# Gate



## RubysFamily (Dec 30, 2011)

Ruby is our newest member of the family - she's 9 weeks today. Initially (before Ruby came home) we were going to crate train her. After additional research and at the suggestion of the breeder, we decided that our unused solarium/sunroom could be Ruby's room.

Ruby's room is 16ft x 7ft. When she came home, we used our baby gate to close the 10ft opening to the solarium. In 2 days she learned to climb over the gate (it has small holes in it that her paws can get in).

So, my questions are:

I'm thinking of building a larger version of this gate:

http://andthentherewashome.blogspot.com/search/label/frugal%20diy

How tall should it be? 30"? 40"?

How long will I need to use a gate? 

This is my first dog... isn't there a point where you can leave your dog home alone without being contained? If I teach her to only stay in her room, will she?

If you look a the photo of the gate I want to build, is there a way she could climb over it? I never thought she could climb over the baby gate!

Right now, Ruby stays in our laundry room when we're gone (with her bed, a potty patch, water and toys). Today will be the first day she'll be in there for 5 hours and I think I'm having a panic attack thinking about it. So, until I build this gate, she has to stay in the laundry room.

Do you have any suggestions about the gate, warnings about climbers/jumpers, reassurance that 5 hours in a laundry room is okay, and that building this gate will be worth it and will it work?? 

Thanks!


----------



## Kobi (Oct 26, 2010)

Wow, that is quite the baby gate! Super impressive! 
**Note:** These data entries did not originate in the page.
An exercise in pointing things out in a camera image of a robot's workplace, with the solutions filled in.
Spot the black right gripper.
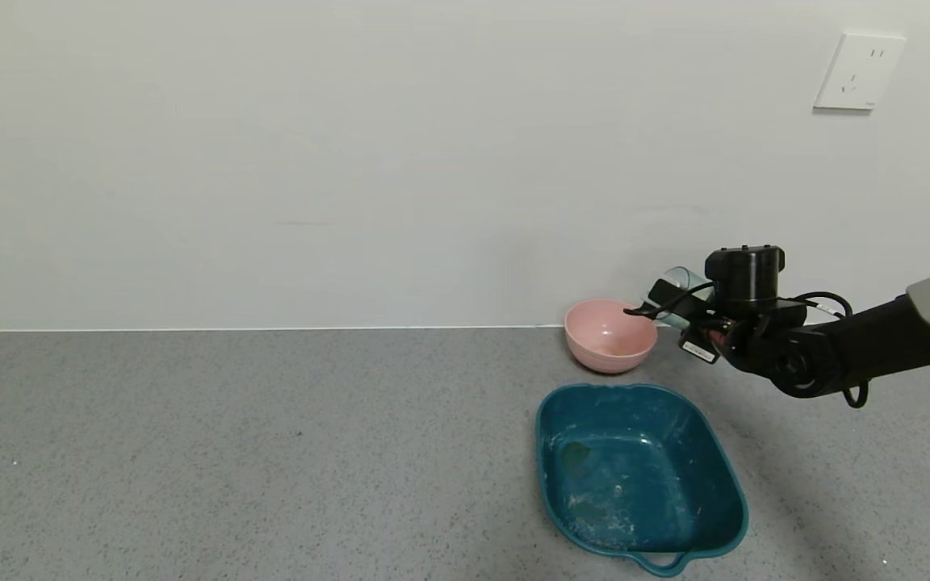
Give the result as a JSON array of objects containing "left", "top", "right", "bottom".
[{"left": 644, "top": 278, "right": 737, "bottom": 365}]

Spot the ribbed transparent teal cup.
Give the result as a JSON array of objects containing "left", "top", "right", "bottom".
[{"left": 657, "top": 266, "right": 714, "bottom": 330}]

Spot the pink bowl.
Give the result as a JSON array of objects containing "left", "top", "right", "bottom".
[{"left": 564, "top": 299, "right": 659, "bottom": 374}]

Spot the teal plastic basin tray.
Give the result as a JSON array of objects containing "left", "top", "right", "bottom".
[{"left": 535, "top": 382, "right": 750, "bottom": 578}]

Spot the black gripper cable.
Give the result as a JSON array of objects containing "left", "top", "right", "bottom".
[{"left": 623, "top": 282, "right": 714, "bottom": 318}]

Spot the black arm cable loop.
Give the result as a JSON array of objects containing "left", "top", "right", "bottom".
[{"left": 792, "top": 290, "right": 870, "bottom": 409}]

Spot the white wall socket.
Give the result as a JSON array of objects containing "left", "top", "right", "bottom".
[{"left": 813, "top": 31, "right": 907, "bottom": 111}]

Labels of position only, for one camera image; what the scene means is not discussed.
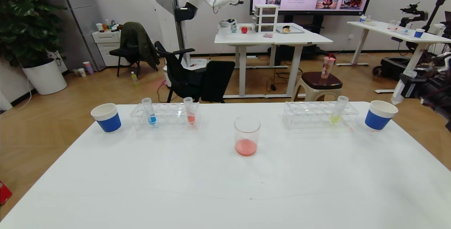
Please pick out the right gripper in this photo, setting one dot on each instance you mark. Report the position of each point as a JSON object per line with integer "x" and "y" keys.
{"x": 411, "y": 87}

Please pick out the red pigment test tube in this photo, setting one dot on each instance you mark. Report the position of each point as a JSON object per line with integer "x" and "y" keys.
{"x": 398, "y": 93}
{"x": 191, "y": 118}

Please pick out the blue pigment test tube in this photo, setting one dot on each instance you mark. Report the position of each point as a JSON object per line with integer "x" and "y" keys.
{"x": 152, "y": 118}

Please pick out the yellow pigment test tube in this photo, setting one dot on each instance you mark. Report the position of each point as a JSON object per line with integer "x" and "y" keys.
{"x": 336, "y": 117}

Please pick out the clear plastic test tube rack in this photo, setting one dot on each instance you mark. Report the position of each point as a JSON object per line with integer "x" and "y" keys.
{"x": 315, "y": 114}
{"x": 169, "y": 114}

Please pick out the clear glass beaker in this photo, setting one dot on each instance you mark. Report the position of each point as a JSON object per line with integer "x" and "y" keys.
{"x": 246, "y": 147}

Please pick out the black wheeled robot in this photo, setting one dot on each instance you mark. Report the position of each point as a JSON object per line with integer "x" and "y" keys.
{"x": 394, "y": 68}

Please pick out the small blue paper cup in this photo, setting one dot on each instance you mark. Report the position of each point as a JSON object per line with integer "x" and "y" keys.
{"x": 419, "y": 34}

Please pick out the white standing desk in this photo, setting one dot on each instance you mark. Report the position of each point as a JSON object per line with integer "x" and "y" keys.
{"x": 387, "y": 31}

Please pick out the blue white paper cup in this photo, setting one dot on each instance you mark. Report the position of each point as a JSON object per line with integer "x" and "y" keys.
{"x": 377, "y": 119}
{"x": 109, "y": 122}

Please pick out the drink cup with red straw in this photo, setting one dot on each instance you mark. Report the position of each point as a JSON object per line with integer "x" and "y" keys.
{"x": 326, "y": 68}

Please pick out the brown topped plastic stool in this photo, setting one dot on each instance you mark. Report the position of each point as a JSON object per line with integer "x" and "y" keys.
{"x": 322, "y": 80}

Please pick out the grey tray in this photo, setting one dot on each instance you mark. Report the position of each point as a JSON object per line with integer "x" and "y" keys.
{"x": 296, "y": 30}

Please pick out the bread piece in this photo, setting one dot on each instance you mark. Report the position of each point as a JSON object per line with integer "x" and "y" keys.
{"x": 286, "y": 29}

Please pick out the white double desk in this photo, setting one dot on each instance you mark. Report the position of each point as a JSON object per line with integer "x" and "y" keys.
{"x": 275, "y": 38}

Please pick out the pink cloth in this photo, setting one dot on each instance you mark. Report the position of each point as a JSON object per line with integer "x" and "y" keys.
{"x": 268, "y": 35}

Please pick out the white desktop drawer organizer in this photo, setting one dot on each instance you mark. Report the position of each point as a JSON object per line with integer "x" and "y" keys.
{"x": 266, "y": 18}

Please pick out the grey bowl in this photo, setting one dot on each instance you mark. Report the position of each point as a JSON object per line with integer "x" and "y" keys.
{"x": 227, "y": 23}

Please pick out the black office chair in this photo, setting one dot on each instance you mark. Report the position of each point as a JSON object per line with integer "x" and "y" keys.
{"x": 183, "y": 77}

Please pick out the dark green jacket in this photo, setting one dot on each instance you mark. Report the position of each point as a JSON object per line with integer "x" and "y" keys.
{"x": 137, "y": 39}

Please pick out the green drink bottle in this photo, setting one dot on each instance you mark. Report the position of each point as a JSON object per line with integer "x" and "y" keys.
{"x": 134, "y": 79}

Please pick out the black four-legged chair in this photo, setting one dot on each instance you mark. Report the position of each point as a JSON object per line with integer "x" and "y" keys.
{"x": 123, "y": 53}

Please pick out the white drawer cabinet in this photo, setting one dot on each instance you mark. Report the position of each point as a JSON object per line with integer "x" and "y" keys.
{"x": 105, "y": 39}

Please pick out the purple paper cup stack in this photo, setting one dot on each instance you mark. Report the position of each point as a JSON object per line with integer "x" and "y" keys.
{"x": 88, "y": 68}

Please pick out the small white paper cup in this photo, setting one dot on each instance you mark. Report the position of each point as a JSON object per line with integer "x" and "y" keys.
{"x": 82, "y": 72}

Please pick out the grey tall cabinet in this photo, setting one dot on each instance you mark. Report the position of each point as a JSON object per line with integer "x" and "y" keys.
{"x": 82, "y": 17}

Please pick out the white plant pot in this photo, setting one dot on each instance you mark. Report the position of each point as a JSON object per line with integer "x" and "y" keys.
{"x": 45, "y": 78}

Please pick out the green potted plant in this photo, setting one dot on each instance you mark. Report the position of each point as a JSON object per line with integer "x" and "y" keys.
{"x": 24, "y": 20}

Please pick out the red box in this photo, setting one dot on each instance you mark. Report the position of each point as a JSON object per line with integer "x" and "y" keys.
{"x": 4, "y": 193}

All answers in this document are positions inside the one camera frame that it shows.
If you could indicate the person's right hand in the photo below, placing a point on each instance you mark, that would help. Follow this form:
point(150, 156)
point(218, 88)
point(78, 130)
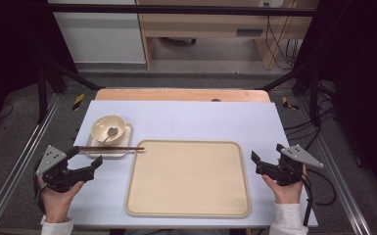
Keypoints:
point(287, 194)

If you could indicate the person's left hand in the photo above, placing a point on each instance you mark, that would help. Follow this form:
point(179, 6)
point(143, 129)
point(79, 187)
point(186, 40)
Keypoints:
point(55, 204)

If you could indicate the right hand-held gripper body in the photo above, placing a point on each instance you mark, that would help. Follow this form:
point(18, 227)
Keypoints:
point(298, 155)

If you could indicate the white cabinet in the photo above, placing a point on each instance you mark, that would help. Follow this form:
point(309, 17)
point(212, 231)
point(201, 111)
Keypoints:
point(104, 39)

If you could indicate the light wooden table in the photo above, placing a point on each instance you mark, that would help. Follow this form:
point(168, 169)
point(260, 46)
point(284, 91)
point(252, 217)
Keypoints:
point(176, 95)

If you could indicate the grey desk label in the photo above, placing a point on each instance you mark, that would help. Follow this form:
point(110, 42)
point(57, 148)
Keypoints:
point(249, 32)

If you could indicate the large beige tray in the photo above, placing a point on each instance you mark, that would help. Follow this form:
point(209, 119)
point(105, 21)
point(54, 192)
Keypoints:
point(189, 182)

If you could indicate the black horizontal frame bar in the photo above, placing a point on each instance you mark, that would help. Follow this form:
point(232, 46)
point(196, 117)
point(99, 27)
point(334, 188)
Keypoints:
point(176, 9)

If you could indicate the wooden desk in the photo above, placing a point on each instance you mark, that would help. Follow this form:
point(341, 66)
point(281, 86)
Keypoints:
point(202, 24)

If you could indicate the black metal stand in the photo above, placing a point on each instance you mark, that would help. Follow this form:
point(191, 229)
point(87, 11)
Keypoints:
point(314, 98)
point(41, 94)

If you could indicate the aluminium floor rail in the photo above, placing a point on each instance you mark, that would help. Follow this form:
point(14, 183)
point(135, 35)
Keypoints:
point(23, 156)
point(336, 169)

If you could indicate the beige bowl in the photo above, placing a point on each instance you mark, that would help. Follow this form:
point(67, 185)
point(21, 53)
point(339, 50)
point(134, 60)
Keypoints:
point(99, 130)

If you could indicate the metal spoon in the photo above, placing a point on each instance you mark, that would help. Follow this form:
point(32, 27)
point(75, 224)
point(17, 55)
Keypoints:
point(112, 131)

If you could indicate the white wall socket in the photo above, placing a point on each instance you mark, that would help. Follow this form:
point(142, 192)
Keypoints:
point(271, 3)

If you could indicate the small beige square plate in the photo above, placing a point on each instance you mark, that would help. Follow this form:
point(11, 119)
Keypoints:
point(111, 153)

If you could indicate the yellow black floor tape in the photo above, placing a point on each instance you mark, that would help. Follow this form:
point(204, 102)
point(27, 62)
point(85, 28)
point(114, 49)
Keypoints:
point(78, 102)
point(285, 102)

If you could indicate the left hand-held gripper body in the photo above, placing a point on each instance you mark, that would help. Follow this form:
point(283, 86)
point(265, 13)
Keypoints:
point(50, 160)

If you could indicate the black curtain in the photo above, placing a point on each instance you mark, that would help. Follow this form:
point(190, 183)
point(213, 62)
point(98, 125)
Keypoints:
point(9, 49)
point(365, 81)
There IS a point where you can leave your dog home alone without being contained, when you reach that point depends on the dog and the value of the the items she can potentially destroy while you are gone 

My puppy is 16 months old and we are not to the point where he is trusted to be uncrated. I have tried it, and the results have not been desirable.

Part of the reason for crate training is because it helps with potty training. You say you are using a potty patch... is there a reason for this? Are you not able to get home to take her out? From what I've been told, a potty patch is not the greatest idea since, well, they're peeing inside. 

For what it's worth, I think crate training is a great idea. Restricting to one room is also fine, as long as that room is puppy proof AND the dog is properly house trained. It is easier to house train a dog in a crate vs. a large room.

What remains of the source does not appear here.